Since only part of the material below is wanted, output exactly the lines from the one with "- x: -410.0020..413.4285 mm" up to and including the one with "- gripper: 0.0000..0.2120".
◆ ◆ ◆ ◆
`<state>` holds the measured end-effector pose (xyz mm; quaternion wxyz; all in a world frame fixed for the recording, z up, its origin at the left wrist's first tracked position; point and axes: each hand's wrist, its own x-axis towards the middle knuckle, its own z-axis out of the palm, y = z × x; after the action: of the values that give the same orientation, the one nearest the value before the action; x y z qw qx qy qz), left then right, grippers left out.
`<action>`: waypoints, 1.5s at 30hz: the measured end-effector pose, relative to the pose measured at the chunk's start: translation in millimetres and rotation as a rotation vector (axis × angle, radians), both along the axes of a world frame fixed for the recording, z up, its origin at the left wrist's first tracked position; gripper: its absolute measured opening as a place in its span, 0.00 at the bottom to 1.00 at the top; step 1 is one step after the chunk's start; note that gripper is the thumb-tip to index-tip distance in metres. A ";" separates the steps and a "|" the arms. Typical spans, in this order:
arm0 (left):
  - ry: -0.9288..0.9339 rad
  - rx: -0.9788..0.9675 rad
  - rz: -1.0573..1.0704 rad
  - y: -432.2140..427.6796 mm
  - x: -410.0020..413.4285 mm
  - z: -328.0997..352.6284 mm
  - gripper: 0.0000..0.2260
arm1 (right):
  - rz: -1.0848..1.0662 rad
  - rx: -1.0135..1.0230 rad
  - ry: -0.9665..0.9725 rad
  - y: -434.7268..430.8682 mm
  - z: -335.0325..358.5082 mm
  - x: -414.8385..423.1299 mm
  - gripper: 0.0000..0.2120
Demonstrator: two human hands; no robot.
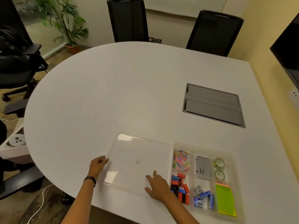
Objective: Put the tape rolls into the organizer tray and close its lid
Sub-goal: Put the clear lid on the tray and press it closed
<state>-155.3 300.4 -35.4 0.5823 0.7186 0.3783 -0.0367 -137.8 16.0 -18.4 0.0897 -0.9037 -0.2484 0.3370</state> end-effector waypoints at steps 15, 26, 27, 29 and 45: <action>-0.189 -0.210 -0.208 -3.8 0.8 55.6 0.17 | -0.289 0.306 -0.152 -17.7 18.7 3.3 0.17; -0.521 -0.138 -0.381 -64.6 24.5 177.0 0.14 | -0.785 0.958 -0.236 -23.4 113.7 46.3 0.02; -0.559 -0.116 -0.393 -73.2 25.6 185.8 0.14 | -0.819 1.034 -0.204 -25.7 126.1 49.5 0.02; -0.635 -0.055 -0.424 -91.6 26.3 202.0 0.14 | -0.871 1.160 -0.115 -32.2 150.7 54.1 0.03; -1.064 1.015 -0.855 -230.1 25.1 228.9 0.20 | -1.171 1.426 -0.084 -119.3 238.3 33.8 0.33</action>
<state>-130.3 70.3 193.5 0.2258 0.8953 -0.2793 0.2636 -104.0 -103.3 219.9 0.7722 -0.6274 0.0964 -0.0279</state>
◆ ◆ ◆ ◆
= Result of this exercise =
  - x: -410.0020..413.4285 mm
  - z: -328.0997..352.6284 mm
  - gripper: 0.0000..0.2260
arm1 (right):
  - rz: -1.0848..1.0662 rad
  - rx: -1.0135..1.0230 rad
  - ry: -0.9665..0.9725 rad
  - y: -434.7268..430.8682 mm
  - z: -335.0325..358.5082 mm
  - x: -414.8385..423.1299 mm
  - gripper: 0.0000..0.2120

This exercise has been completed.